* [WHAT TO DO]:
Within the entries below, find the portion that opens with the line containing "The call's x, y" and closes with the line containing "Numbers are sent". Retype that portion exactly and only.

(Records drawn from a dataset)

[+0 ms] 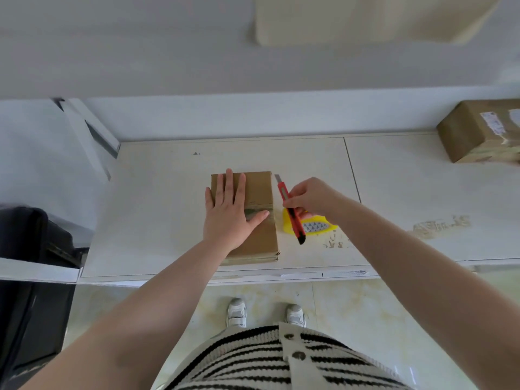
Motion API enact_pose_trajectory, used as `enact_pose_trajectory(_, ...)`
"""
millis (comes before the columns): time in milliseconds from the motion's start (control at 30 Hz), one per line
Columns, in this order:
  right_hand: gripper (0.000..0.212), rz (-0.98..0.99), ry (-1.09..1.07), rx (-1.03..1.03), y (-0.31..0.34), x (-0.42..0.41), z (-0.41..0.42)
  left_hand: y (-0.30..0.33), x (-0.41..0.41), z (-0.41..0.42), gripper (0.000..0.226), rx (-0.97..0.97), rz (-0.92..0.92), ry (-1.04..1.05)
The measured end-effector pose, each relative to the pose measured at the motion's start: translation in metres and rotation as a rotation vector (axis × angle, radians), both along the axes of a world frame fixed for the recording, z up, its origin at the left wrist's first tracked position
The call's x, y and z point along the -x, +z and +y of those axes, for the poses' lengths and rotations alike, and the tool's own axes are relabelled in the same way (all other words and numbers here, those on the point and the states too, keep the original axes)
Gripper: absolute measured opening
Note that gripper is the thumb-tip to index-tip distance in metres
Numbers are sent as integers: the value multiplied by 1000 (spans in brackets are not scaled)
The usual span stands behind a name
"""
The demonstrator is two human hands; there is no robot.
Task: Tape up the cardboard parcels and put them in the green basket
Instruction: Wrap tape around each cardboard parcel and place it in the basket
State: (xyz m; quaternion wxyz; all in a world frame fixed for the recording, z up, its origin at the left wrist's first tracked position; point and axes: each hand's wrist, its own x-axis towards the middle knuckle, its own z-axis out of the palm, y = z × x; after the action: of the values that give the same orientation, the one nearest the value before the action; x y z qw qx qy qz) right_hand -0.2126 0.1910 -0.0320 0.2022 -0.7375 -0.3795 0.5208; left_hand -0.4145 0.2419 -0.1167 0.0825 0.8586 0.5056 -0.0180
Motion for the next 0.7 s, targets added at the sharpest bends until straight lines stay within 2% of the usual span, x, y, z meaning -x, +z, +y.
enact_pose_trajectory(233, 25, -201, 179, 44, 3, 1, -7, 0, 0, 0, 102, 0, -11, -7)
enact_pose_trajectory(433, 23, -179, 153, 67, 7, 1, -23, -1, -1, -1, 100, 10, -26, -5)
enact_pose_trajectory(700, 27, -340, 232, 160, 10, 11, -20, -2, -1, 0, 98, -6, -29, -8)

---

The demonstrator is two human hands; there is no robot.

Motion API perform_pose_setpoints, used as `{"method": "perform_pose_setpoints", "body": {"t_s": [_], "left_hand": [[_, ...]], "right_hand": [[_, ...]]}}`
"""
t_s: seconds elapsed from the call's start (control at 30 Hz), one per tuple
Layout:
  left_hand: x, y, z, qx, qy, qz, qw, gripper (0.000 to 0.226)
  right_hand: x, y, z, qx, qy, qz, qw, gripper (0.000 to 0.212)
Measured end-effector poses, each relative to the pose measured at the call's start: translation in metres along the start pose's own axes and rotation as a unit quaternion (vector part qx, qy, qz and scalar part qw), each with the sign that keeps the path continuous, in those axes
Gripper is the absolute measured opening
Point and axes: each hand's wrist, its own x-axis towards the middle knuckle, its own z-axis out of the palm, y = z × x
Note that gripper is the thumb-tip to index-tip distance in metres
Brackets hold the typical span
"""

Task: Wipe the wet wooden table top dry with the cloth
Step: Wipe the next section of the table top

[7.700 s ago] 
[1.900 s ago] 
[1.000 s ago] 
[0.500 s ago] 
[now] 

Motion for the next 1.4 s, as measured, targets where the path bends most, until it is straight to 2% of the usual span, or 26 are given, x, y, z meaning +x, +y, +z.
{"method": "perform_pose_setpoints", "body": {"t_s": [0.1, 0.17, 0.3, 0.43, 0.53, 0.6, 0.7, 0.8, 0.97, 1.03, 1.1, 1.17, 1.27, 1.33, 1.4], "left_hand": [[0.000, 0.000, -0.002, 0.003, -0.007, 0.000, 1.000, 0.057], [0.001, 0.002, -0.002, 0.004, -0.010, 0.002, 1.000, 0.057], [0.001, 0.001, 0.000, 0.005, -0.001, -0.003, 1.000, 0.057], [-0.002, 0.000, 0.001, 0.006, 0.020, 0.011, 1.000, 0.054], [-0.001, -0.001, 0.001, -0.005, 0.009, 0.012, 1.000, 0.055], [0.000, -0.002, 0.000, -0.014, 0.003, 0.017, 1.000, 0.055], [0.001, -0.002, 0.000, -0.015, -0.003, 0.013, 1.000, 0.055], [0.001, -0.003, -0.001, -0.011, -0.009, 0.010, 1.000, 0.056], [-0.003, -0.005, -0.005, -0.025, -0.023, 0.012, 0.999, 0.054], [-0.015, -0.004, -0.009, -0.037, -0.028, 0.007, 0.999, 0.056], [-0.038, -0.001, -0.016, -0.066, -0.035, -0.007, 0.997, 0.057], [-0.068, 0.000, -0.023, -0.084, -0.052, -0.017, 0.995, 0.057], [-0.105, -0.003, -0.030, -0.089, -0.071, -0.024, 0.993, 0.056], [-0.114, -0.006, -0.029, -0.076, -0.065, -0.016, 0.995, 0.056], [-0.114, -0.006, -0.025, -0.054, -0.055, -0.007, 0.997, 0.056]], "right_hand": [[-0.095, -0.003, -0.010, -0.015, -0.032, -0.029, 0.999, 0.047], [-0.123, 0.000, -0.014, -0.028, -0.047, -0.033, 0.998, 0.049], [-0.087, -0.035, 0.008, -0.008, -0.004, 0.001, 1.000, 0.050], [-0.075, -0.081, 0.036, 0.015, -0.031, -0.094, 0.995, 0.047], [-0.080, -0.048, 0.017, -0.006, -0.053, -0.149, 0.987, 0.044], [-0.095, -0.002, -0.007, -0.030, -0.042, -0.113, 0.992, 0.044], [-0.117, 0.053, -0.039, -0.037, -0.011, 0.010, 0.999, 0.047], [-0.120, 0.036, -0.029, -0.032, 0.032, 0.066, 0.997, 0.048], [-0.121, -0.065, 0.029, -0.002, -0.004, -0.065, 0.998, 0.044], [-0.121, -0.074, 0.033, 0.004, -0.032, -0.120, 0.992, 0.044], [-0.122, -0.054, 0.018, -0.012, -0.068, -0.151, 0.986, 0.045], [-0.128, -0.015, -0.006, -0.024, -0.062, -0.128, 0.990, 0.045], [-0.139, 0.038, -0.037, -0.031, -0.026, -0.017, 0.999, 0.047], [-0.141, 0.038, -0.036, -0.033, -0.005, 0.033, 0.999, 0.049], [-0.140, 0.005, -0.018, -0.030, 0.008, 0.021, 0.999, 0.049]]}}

* [SOLVED PROBLEM]:
The call's x, y and z point along the -x, +z and +y of those axes, for the poses' lengths and rotations alike, and the tool's own axes are relabelled in the same way (all other words and numbers here, those on the point and the states too, keep the original axes)
Gripper: absolute measured opening
Note that gripper is the thumb-tip to index-tip distance in metres
Numbers are sent as integers: the value multiplied by 1000 (spans in brackets are not scaled)

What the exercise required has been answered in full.